In una grande città rumorosa e caotica, dove automobili e tram facevano un gran trambusto, la gente correva come se dovesse finire il mondo da un momento all’altro e le case ammucchiate guardavano dall’alto i loro abitanti, viveva una ragazza sempre affannata.

Lilì lavorava sodo e aveva numerosi impegni ai quali concedeva parecchio del suo tempo, pianificava per bene tutti gli orari in modo da incastrare ogni piccola uscita e visita. Apparentemente sembrava una persona molto positiva e solare, sempre pronta a nuove sfide, un treno in perenne corsa.

Ma c’erano due grandi problemi nella sua vita: il primo era lo stress che sembrava serrarle il respiro ogni volta che correva a destra e a manca; il secondo era un problema meno psicologico e più materiale. Portava sempre al polso destro un grosso, pesantissimo orologio, in modo da essere sempre puntuale ed evitare così i ritardi sul lavoro e le consegne.

Aveva la forma di un normale orologio da polso, ma erano le dimensioni ad essere particolari perché il solo polso non gli bastava, bensì teneva gran parte dell’avambraccio. Le lancette erano molto spesse e il quadrante grande quanto una custodia per cd. Il suo peso era quasi insostenibile, al punto che le doleva tutta la gamba destra e il suo povero piede per lo sforzo a camminare e trascinare quel fardello.

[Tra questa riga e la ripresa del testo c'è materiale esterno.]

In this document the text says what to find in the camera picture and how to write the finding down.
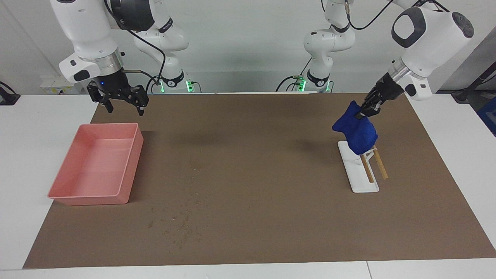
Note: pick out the white wall socket box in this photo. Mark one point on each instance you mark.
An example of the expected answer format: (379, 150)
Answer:
(54, 85)

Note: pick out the blue box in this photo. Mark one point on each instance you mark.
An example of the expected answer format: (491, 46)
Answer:
(489, 116)

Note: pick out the white towel rack wooden rods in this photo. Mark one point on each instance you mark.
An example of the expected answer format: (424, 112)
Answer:
(362, 182)

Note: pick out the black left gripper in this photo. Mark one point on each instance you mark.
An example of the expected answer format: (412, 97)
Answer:
(383, 93)

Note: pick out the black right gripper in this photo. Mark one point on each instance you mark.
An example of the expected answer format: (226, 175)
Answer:
(116, 87)

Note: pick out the blue towel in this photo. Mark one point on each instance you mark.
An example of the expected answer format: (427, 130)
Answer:
(358, 133)

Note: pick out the pink plastic bin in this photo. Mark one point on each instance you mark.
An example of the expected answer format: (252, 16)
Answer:
(97, 162)

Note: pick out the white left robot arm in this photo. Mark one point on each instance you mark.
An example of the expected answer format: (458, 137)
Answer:
(430, 42)

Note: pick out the brown table mat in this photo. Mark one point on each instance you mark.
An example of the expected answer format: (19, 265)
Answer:
(252, 174)

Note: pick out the black clamp mount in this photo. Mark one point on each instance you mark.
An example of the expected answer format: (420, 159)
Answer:
(7, 99)

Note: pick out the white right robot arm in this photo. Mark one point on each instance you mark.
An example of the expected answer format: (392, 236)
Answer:
(85, 27)

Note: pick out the black stand base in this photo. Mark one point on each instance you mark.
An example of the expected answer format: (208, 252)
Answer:
(463, 96)

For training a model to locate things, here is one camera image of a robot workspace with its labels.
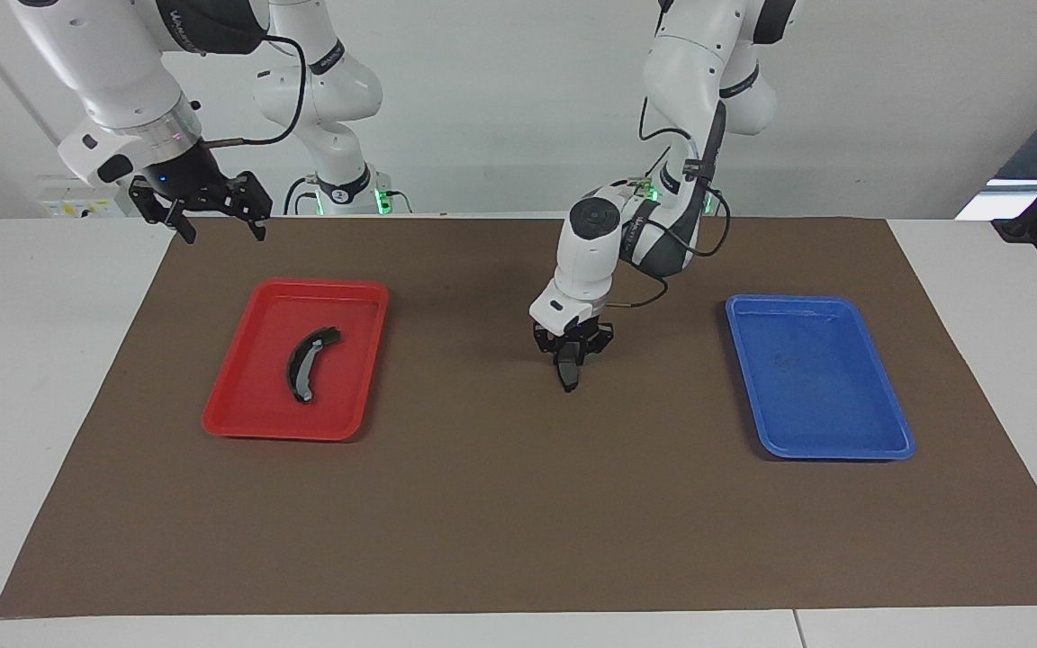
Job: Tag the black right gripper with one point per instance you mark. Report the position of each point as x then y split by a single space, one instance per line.
187 180

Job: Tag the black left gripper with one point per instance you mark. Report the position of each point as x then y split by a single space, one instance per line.
572 337

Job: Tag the small dark brake pad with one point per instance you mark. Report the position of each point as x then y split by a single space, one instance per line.
570 373

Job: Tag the curved brake shoe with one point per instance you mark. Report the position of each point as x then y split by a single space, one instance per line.
296 371

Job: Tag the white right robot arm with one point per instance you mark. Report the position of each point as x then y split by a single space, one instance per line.
113 72

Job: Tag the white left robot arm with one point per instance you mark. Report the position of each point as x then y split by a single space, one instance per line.
590 252

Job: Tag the brown table mat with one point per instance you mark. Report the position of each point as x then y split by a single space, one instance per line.
518 504

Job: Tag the red plastic tray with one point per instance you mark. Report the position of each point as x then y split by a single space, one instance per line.
257 405

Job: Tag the blue plastic tray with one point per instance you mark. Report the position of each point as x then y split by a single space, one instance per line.
843 396

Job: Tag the white wall socket box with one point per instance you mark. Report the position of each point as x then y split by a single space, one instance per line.
77 207

Purtroppo era necessario, Lilì se ne serviva assiduamente e non poteva proprio farne a meno.

Anche le sue amiche avevano degli orologi ed i loro lavori non richiedevano certo meno impegno di quello di Lilì, ma per qualche bizzarra maniera bastavano piccoli accessori, quasi inesistenti e dal peso minimo. Nemmeno la ragazza riusciva a spiegarsi come quegli affarini insulsi potessero essere effettivamente utili.

La notte, poi, era un tormento. Anche posando il grande orologio sul comodino, questo ticchettava nella maniera più fastidiosa possibile e non c’era verso di farlo smettere, anche chiudendolo in un’altra stanza. Sembrava che il Tempo non volesse abbandonare Lilì nemmeno per un istante, come per ricordarle “io ci sono, non ti dimenticherai facilmente di me!”.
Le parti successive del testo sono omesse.